Secretary for Home Affairs
- In office 22 April 2020 – 24 February 2022
- Chief Executive: Carrie Lam
- Preceded by: Lau Kong-wah
- Succeeded by: Alice Mak (as Secretary for Home and Youth Affairs)

Under Secretary for Labour and Welfare
- In office 2 August 2017 – 22 April 2020
- Secretary: Law Chi-kwong
- Preceded by: Stephen Sui
- Succeeded by: Ho Kai-ming

Political Assistant to the Secretary for Home Affairs
- In office June 2008 – 2 August 2017
- Secretary: Tsang Tak-sing Lau Kong-wah
- Succeeded by: Jade Lai Wing-yu

Personal details
- Born: September 2, 1977 (age 48) British Hong Kong
- Party: DAB
- Alma mater: University of Ottawa (BSocSc) University of Manchester (MBA)

= Caspar Tsui =

Hong Kong politician (born 1977)

Caspar Tsui Ying-wai (born 2 September 1977) is a Hong Kong politician, government official and DAB party member. From 2020 to 2022, he has been Secretary for Home Affairs.

Tsui used to be a columnist for the opinion section of Ming Pao. In February 2023, he participated in a TV program "Table For Three And More" as a guest host. From April 3, 2023, Tsui serves as the Secretariat - Executive Director of The Federation of Hong Kong Hotel Owners Limited.

On June 23, 2023, Tsui was elected as Non-Club-Linked Director of The Football Association of Hong Kong China, and his term of office will end in 2027.

== Early life ==
Tsui graduated in social sciences from the University of Ottawa and holds a Master of Business Administration degree from the University of Manchester. He worked at several banks including HSBC in Canada, Bank of Montreal, Merrill Lynch and American Express Bank before becoming an investment services manager at Hang Seng Bank. He stepped into politics in 2006 when he joined the Democratic Alliance for the Betterment and Progress of Hong Kong (DAB), the largest pro-Beijing party in Hong Kong. He was the vice-chairman of its youth branch, the Young DAB, from 2007 to 2008.

== Political career ==
He joined the government in the appointed role of Political Assistant to the Secretary for Home Affairs in 2008, after he renounced his Canadian citizenship that year.

In 2017 he became Under Secretary for Labour and Welfare. It was reported that on one occasion that year Tsui appeared unable to specify the Hong Kong minimum wage when a journalist asked him, and he had to pass the question to the Secretary, Law Chi-kwong.

In April 2020, he was appointed Secretary for Home Affairs, while remaining a member of the DAB, succeeding Lau Kong-wah. Tsui, aged 43 when appointed, was the youngest cabinet minister; and also the first political assistant eventually promoted to cabinet since the system was installed.

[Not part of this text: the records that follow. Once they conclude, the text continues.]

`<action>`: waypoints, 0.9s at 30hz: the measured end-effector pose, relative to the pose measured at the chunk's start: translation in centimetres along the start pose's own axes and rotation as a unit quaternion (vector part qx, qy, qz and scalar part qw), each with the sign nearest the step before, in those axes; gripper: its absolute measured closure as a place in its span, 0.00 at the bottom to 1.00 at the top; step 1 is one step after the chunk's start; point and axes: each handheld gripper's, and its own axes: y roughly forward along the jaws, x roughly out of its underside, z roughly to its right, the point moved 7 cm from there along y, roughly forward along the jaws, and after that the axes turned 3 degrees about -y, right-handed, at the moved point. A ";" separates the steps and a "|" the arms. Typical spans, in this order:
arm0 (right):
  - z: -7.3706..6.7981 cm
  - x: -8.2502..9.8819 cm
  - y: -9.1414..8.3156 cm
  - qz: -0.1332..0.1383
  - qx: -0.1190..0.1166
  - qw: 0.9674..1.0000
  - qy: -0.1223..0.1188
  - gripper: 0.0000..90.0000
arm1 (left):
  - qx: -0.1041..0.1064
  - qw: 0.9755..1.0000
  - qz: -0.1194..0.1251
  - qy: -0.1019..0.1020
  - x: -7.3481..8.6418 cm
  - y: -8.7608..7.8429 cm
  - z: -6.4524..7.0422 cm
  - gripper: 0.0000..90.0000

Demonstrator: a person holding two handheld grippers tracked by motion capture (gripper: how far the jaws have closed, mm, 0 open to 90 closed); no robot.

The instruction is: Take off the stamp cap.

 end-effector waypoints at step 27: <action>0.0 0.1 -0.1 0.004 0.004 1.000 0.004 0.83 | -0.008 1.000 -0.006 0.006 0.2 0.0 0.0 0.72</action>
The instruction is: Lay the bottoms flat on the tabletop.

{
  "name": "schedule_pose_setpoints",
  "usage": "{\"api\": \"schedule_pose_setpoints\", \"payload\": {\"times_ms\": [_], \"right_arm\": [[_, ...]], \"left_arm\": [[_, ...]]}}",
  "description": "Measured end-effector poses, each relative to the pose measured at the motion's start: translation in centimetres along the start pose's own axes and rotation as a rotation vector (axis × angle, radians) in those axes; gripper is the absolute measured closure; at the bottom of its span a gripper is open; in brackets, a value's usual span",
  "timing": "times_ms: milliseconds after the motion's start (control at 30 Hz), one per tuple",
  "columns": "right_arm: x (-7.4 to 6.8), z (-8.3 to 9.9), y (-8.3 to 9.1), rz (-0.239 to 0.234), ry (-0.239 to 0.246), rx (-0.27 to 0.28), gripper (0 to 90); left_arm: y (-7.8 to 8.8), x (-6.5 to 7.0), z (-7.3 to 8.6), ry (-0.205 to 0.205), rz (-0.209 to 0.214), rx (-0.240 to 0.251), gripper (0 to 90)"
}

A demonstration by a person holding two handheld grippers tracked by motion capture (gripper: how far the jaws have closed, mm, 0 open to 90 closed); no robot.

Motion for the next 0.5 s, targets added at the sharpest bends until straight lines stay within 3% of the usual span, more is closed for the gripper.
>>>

An unnamed "government insider" spoken to by the South China Morning Post described Tsui as a "diligent" contributor to Carrie Lam's "ambitious" governmental reforms, notably regarding sports-related and cultural policies.

In 2020, Tsui was criticised by, among others, LegCo member Alice Mak for posting an article on the Internet of himself eating sweet soup during a fatal fire in Yau Ma Tei, and responding to critics that there was "no conflict in multitasking".

In December 2020, Tsui said that freedom of speech for Hong Kong citizens is not "absolute," and that "[the] exercise by anyone of the right to freedom of expression carries with it special duties and responsibilities, and may therefore be subject to certain restrictions as provided by law as necessary for respect of the rights or reputations of others, or the protection of national security or of public order, or of public health or morals."

In April 2021, Tsui briefed the sports and culture industries on why the NPCSC implemented rules to only allow "patriots" to serve in the government, and asked for their full support.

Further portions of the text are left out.